- [How to complete this task]: Across the records below, count the lines that contain "checkered" and write down only the count.

- [Source information]:
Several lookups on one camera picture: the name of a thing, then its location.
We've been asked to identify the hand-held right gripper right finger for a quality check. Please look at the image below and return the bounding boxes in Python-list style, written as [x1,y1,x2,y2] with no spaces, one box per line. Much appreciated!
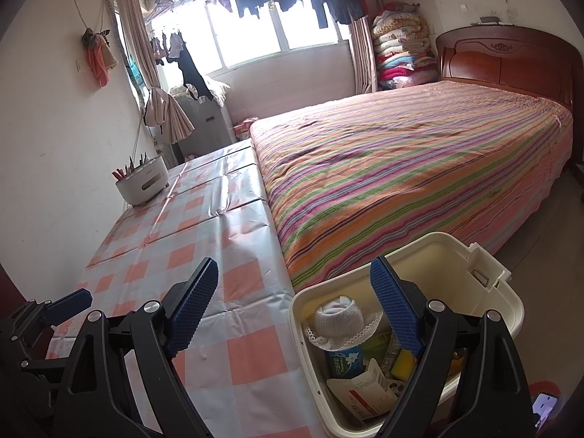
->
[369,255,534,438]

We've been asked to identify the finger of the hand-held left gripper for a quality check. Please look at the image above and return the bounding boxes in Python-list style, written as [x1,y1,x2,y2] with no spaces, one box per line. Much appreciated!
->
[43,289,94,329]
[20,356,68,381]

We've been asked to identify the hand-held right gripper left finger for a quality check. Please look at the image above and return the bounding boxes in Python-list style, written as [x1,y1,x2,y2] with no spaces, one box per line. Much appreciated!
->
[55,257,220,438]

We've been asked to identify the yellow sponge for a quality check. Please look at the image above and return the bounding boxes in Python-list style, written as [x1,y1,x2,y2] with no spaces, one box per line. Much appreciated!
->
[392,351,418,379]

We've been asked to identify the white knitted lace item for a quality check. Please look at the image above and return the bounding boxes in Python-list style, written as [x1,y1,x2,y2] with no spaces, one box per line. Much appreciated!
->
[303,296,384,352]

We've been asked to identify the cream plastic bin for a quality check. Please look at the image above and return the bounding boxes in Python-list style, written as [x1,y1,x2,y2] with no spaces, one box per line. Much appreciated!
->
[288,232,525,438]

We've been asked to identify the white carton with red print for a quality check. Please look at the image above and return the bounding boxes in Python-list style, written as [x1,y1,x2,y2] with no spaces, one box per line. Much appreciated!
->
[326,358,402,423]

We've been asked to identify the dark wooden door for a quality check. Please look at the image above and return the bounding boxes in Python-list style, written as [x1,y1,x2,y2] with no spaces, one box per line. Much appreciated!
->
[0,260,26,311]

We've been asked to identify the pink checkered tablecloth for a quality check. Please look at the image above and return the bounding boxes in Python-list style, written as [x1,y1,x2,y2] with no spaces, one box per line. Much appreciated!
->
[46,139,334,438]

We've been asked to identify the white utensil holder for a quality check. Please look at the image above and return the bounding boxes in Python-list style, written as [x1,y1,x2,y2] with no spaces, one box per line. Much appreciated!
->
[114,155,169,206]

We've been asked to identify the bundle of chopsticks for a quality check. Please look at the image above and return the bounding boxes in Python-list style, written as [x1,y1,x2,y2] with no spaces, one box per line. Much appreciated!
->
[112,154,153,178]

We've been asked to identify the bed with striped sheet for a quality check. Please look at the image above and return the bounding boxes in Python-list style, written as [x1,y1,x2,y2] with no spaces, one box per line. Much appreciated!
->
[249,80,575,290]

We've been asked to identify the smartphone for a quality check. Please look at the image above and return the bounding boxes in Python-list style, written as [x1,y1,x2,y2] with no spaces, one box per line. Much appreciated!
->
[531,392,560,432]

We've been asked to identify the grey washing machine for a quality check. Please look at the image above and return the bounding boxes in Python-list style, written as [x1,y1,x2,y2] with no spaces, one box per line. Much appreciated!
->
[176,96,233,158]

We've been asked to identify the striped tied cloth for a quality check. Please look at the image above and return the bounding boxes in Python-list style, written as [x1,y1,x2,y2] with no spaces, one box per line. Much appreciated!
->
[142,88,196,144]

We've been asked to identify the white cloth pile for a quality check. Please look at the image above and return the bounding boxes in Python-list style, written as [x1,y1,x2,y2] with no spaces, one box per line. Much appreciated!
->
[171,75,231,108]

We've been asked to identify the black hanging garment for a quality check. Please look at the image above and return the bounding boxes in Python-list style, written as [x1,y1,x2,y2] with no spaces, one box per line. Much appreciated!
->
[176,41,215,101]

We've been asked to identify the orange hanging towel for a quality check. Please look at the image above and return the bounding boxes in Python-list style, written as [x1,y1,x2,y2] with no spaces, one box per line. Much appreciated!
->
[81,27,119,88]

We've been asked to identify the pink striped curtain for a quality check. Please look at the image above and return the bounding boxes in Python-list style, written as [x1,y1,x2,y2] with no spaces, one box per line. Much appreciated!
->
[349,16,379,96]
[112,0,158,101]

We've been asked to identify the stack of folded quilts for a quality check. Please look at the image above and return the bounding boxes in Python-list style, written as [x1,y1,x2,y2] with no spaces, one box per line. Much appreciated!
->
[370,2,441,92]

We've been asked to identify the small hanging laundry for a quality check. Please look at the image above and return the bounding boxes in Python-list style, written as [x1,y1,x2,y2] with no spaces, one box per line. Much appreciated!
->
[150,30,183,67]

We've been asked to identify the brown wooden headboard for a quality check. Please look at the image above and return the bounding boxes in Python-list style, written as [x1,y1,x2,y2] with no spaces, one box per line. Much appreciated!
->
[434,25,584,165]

* * *

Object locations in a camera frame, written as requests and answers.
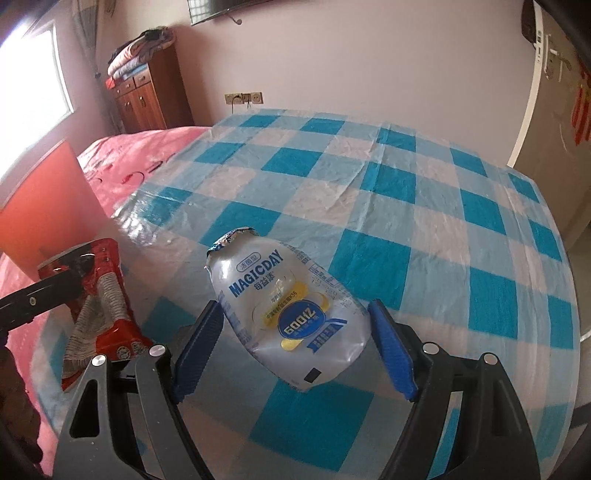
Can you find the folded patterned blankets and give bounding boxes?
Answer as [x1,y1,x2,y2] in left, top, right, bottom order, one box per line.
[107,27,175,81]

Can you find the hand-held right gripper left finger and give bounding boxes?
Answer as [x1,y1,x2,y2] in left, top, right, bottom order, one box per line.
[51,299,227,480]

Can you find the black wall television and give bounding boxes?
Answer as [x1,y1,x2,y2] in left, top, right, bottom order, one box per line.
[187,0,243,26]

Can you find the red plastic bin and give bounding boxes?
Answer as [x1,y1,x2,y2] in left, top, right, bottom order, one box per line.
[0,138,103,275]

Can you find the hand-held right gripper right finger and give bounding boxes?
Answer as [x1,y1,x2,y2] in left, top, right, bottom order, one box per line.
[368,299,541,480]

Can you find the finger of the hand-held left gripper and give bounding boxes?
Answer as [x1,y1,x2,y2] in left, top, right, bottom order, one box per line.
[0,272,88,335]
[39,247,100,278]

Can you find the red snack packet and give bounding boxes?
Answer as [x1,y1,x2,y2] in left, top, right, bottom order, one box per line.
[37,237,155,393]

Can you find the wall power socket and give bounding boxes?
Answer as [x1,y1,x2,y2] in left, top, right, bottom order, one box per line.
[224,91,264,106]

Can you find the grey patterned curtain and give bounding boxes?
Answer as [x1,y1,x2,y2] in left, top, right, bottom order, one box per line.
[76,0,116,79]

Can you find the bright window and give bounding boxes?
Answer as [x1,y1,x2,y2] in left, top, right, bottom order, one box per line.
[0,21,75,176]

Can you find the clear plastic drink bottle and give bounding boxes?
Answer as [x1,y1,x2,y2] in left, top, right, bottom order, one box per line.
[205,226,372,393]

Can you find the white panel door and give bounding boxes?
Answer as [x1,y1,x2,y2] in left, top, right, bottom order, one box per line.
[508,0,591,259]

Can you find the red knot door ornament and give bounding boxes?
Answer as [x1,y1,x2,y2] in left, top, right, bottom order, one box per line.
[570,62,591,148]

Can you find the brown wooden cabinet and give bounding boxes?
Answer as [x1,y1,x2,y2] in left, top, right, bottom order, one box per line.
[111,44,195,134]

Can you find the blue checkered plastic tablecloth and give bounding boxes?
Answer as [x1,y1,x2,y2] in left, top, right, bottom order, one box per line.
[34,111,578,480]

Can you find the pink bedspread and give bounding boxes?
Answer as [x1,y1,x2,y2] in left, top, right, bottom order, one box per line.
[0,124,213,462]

==

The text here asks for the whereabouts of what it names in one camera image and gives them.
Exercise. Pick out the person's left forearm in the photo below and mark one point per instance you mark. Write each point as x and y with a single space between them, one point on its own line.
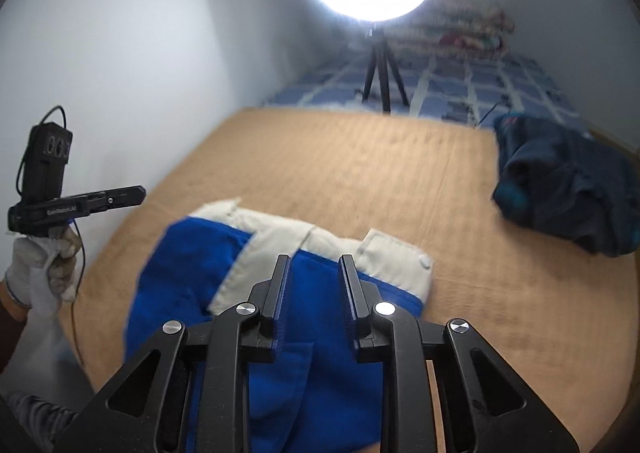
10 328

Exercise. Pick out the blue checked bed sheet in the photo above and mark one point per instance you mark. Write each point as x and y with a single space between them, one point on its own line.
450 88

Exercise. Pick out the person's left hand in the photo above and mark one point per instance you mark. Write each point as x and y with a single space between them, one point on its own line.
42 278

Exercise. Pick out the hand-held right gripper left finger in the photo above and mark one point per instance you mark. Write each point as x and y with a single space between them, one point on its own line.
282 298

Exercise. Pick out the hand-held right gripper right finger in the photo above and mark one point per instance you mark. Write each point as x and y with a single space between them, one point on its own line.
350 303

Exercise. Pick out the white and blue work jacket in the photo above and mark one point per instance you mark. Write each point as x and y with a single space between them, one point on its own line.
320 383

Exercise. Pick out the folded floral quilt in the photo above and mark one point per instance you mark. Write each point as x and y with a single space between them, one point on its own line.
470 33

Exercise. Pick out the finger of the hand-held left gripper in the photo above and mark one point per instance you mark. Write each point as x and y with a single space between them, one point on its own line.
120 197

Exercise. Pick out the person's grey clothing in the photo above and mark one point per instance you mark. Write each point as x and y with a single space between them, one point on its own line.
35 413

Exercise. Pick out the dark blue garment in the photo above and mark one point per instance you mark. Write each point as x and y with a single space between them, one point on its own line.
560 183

- [Task solution]: 2